Tuesday, 16 October 2012

NME is currently reminding us that The Libertine's Up The Bracket was released a distant ten years ago, and in doing so has recruited a handful of acts to cover the debut album in full.

While it was hardly a heavy hitting album at the time that was dominating the charts, the resulting impact on the changing music scene was what truly made it a seminal release, with exciting new bands (and a bundle of lower regarded copycats) following in their wake as London became exciting again, as the usual barriers between artist and fan were being demolished, thanks in part to Internet forums, but mainly down to ramshackle guerrilla gigs and secret parties anywhere from back room bars to bedrooms.

So it is surprising that there are few higher profile artists involved in NME's covermount, what we have instead are presumably a smattering of hot new acts that the magazine are currently touting as the next big thing, but having outgrown NME's trendsetting attempts and penchant for lists I haven't actually heard of that many of them.

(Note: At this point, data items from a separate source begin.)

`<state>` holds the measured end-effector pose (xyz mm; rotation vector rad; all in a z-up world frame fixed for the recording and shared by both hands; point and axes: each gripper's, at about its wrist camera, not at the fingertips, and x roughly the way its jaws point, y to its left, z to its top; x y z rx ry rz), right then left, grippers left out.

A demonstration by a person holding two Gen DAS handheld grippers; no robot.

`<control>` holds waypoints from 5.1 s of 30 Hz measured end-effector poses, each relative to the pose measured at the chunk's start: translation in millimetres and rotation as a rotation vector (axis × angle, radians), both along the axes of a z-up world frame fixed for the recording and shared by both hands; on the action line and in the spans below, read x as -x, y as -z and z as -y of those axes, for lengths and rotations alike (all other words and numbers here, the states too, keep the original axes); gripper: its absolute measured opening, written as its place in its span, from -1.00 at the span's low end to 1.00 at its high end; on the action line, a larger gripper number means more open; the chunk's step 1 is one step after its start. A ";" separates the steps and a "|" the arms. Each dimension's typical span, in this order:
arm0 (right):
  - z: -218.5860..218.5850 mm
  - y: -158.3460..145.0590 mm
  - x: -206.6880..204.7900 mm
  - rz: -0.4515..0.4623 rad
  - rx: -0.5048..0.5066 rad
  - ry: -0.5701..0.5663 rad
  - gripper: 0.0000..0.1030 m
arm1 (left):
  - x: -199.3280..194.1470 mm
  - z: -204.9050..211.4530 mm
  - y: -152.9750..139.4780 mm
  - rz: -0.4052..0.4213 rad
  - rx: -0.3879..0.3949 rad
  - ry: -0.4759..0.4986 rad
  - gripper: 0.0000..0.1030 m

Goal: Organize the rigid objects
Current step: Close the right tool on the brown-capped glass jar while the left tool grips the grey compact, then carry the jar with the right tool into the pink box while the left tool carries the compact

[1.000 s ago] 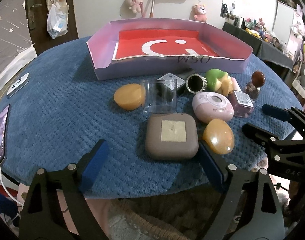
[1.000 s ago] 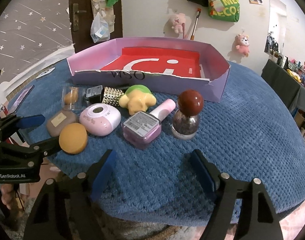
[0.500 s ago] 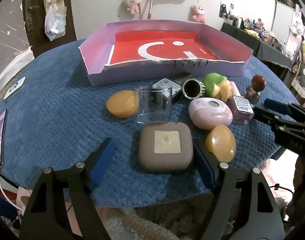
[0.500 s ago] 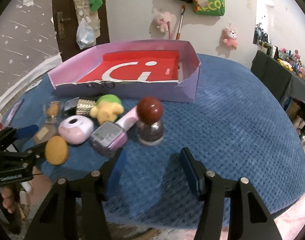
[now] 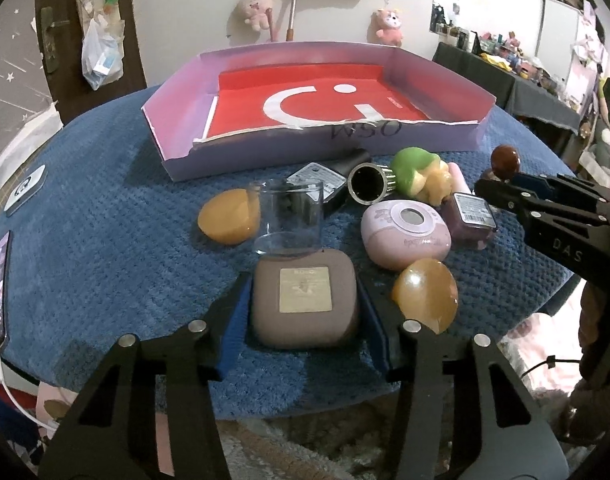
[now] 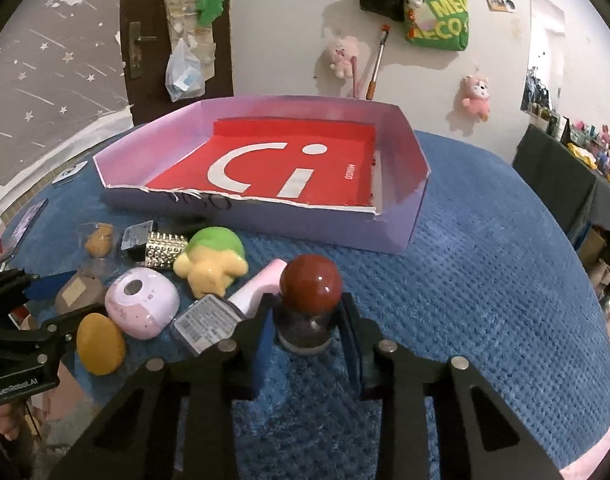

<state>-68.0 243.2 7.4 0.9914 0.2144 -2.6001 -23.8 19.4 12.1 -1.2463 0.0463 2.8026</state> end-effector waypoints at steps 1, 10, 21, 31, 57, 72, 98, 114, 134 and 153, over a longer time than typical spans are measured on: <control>0.9 0.1 -0.2 -0.004 -0.003 -0.002 -0.35 | -0.3 0.5 -0.1 0.000 -0.004 0.001 -0.06; -3.0 -12.0 -8.3 -0.047 0.033 0.009 -0.35 | -8.3 5.8 -5.4 0.006 -0.049 0.017 -0.06; 4.7 -19.1 -16.6 -0.058 0.058 -0.019 -0.35 | -26.2 16.9 -10.1 0.000 -0.058 0.000 -0.06; 7.6 -24.9 -22.1 -0.070 0.074 -0.036 -0.35 | -26.0 15.0 -31.7 -0.062 -0.055 0.025 -0.06; 13.0 -53.7 18.7 -0.037 0.181 -0.107 -0.35 | 48.6 18.9 -83.7 -0.203 -0.044 0.124 -0.06; 17.0 -59.4 54.0 -0.003 0.198 -0.112 -0.35 | 89.6 23.1 -96.1 -0.205 -0.056 0.167 -0.06; 37.5 -64.0 137.0 0.071 0.178 -0.127 -0.35 | 189.1 31.8 -67.5 -0.052 -0.103 0.166 -0.06; 45.7 -35.3 192.7 0.172 0.145 -0.065 -0.35 | 230.1 32.5 -33.7 0.057 -0.096 0.133 -0.06; 54.0 -12.5 208.3 0.198 0.039 -0.018 -0.35 | 236.4 26.0 -10.1 0.185 -0.037 0.108 -0.06; 50.9 -10.1 208.3 0.211 0.046 -0.015 -0.35 | 237.1 30.2 -10.7 0.184 -0.052 0.104 -0.05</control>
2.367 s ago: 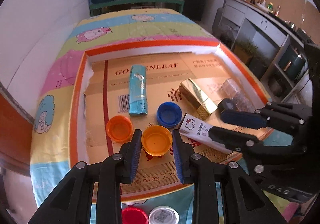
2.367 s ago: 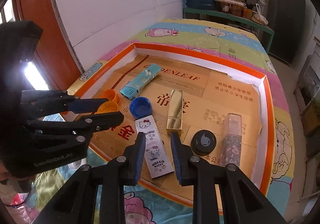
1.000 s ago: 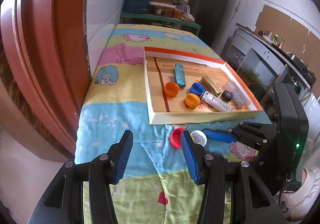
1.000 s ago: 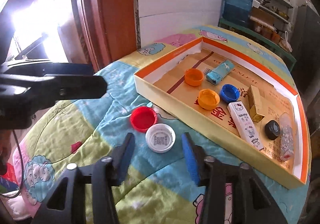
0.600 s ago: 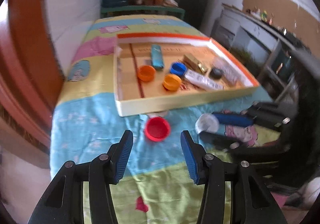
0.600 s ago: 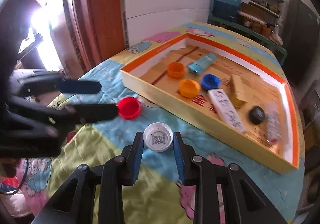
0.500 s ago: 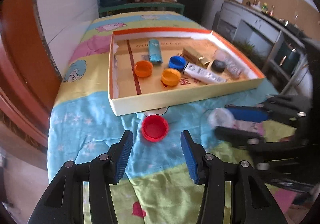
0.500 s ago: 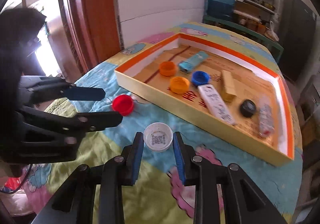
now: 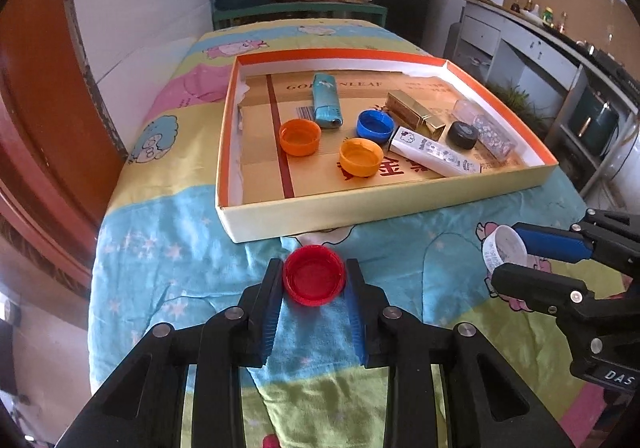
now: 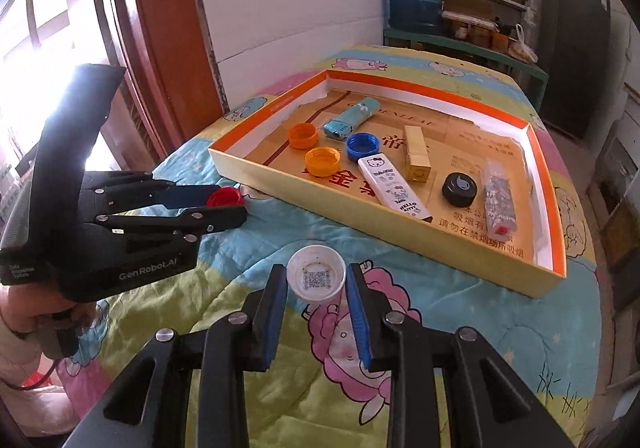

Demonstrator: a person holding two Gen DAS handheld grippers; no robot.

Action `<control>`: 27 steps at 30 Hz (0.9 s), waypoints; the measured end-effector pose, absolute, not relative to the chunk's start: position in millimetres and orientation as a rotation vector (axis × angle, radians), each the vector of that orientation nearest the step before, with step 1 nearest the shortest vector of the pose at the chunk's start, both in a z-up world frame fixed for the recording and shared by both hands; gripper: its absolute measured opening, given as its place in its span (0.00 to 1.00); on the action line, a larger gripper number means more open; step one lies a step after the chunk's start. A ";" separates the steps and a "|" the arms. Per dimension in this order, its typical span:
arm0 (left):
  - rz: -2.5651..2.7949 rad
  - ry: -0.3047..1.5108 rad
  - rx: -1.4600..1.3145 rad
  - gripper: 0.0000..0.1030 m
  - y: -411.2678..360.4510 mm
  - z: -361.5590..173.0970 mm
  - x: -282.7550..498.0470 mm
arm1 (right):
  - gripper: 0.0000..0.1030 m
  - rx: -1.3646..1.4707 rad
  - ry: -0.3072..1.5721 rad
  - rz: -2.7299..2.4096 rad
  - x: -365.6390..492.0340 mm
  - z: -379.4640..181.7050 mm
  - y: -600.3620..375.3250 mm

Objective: Organize rigid objects
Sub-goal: 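Carry the red cap and white cap over the box with both tools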

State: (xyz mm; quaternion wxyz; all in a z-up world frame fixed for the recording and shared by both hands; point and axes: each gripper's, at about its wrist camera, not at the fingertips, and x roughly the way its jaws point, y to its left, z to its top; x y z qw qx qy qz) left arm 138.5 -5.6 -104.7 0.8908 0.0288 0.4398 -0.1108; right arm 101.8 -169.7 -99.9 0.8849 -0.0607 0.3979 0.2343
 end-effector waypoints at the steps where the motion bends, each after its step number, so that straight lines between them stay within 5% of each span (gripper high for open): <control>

Sadly, what should have been a unique homage to a defining moment of British music history is rather more miss than hit, with most acts paying extended lip service to the lovingly held memory of the Libs and sounding like just another bad cover version lifted straight from soundcloud, kicking off with Peace surgically attaching baggy vibes in an awkward manner and progressively getting worse.

Spector and The Milk add something new to proceedings by transplanting the spirit of Albion into far more diverse host bodies, but the female truncating of Boys In The Band by Stealing Sheep, although brave, just doesn't work well for me, and as for Mystery Jets and The Charlatan's Tim Burgess, well, they frankly didn't try very hard and should have known better, delivering rather uninspiring knock-offs each.

thankfully, they did stay true to the albums brevity, and after 37 minutes that could have been better spent listening to the original or scouring the internet for rare Babyshambles demos, it is all over, phew.